▶ [Task prompt]: Locate the line bearing "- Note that" in the material below, then reproduce it and each following line up to and including the line bearing "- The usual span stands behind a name".

▶ [Data excerpt]:
----

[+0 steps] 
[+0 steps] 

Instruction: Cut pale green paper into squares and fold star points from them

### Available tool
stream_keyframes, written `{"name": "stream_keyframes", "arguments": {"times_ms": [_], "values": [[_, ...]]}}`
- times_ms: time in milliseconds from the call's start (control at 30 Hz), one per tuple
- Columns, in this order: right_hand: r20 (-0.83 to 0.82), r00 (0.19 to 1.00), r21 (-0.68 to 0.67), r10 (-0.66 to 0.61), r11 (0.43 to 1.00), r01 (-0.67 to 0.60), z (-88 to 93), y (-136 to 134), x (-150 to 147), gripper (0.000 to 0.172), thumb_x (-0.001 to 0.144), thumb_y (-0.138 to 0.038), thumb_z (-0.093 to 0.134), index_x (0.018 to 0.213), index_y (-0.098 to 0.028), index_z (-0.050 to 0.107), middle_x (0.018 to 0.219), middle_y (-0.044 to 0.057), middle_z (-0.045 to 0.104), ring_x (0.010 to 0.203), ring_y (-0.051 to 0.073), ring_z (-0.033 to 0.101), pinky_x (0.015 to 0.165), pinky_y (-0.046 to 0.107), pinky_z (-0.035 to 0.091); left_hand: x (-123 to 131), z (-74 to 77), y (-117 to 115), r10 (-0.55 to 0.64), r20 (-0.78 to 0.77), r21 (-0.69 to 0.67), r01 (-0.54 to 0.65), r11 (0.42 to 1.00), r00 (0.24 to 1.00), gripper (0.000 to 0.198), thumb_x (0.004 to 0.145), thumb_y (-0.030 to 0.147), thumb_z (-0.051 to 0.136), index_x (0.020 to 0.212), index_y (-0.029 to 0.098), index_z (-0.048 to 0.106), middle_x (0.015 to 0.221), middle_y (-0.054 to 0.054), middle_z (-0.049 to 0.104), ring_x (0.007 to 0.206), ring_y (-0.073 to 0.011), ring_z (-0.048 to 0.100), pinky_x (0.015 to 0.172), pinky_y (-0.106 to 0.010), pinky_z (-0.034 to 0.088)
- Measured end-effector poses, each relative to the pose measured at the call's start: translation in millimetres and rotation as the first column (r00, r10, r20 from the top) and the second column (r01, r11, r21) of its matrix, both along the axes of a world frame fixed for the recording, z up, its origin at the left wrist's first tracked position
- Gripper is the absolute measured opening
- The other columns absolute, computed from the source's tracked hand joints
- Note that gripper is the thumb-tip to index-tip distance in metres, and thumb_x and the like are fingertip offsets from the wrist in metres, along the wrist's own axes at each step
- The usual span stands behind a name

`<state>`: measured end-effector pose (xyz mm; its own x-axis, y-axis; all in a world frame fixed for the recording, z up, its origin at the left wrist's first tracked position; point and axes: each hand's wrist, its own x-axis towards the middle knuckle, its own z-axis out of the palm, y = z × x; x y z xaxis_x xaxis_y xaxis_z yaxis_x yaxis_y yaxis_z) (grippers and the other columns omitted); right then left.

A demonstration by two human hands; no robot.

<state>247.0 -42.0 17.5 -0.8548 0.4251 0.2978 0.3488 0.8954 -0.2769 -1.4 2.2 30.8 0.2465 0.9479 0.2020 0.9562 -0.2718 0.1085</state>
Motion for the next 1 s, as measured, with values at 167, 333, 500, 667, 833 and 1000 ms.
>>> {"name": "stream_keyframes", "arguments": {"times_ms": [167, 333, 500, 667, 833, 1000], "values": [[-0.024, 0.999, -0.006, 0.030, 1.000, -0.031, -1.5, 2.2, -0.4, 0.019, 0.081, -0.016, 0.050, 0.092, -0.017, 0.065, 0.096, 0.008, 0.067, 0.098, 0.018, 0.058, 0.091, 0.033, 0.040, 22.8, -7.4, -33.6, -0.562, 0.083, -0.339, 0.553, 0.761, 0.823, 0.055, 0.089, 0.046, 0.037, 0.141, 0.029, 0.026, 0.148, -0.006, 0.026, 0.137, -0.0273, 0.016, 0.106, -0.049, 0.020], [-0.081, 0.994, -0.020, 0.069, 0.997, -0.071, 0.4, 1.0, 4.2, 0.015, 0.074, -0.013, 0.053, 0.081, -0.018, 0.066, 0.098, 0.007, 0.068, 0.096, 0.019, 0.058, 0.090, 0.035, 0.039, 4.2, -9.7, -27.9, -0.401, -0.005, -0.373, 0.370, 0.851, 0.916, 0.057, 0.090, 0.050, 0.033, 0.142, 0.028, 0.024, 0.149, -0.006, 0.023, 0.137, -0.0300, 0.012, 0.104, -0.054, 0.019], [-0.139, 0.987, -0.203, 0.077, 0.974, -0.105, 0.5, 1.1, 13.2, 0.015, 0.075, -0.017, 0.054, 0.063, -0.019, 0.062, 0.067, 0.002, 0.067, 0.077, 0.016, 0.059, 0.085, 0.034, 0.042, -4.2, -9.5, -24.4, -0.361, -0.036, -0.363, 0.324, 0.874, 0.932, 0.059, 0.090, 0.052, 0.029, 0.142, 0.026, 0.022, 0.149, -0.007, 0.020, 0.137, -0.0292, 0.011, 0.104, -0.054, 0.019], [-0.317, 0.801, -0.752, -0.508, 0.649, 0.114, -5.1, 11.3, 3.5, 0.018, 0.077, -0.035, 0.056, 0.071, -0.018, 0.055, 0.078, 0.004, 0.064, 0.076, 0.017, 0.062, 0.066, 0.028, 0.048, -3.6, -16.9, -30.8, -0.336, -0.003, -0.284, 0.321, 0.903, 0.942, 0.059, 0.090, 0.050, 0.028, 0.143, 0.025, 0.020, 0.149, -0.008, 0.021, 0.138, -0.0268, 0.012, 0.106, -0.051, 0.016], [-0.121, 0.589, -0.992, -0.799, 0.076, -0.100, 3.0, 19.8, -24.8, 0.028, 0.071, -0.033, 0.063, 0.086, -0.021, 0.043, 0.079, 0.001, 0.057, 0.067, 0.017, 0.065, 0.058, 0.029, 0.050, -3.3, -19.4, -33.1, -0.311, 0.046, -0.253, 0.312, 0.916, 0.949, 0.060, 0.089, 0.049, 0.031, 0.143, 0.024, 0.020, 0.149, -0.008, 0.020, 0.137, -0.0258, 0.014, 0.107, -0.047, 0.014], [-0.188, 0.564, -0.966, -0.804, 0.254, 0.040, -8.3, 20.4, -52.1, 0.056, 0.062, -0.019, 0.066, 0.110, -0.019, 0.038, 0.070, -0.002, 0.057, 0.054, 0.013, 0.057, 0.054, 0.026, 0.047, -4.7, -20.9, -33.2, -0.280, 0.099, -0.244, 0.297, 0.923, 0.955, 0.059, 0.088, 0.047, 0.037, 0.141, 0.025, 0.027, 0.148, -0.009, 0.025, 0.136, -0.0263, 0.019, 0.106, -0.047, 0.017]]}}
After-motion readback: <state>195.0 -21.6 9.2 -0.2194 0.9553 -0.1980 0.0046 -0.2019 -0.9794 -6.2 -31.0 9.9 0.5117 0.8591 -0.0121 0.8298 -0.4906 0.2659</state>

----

▶ [Written answer]:
- Note that gripper is the thumb-tip to index-tip distance in metres, and thumb_x and the like are fingertip offsets from the wrist in metres, along the wrist's own axes at each step
- The usual span stands behind a name

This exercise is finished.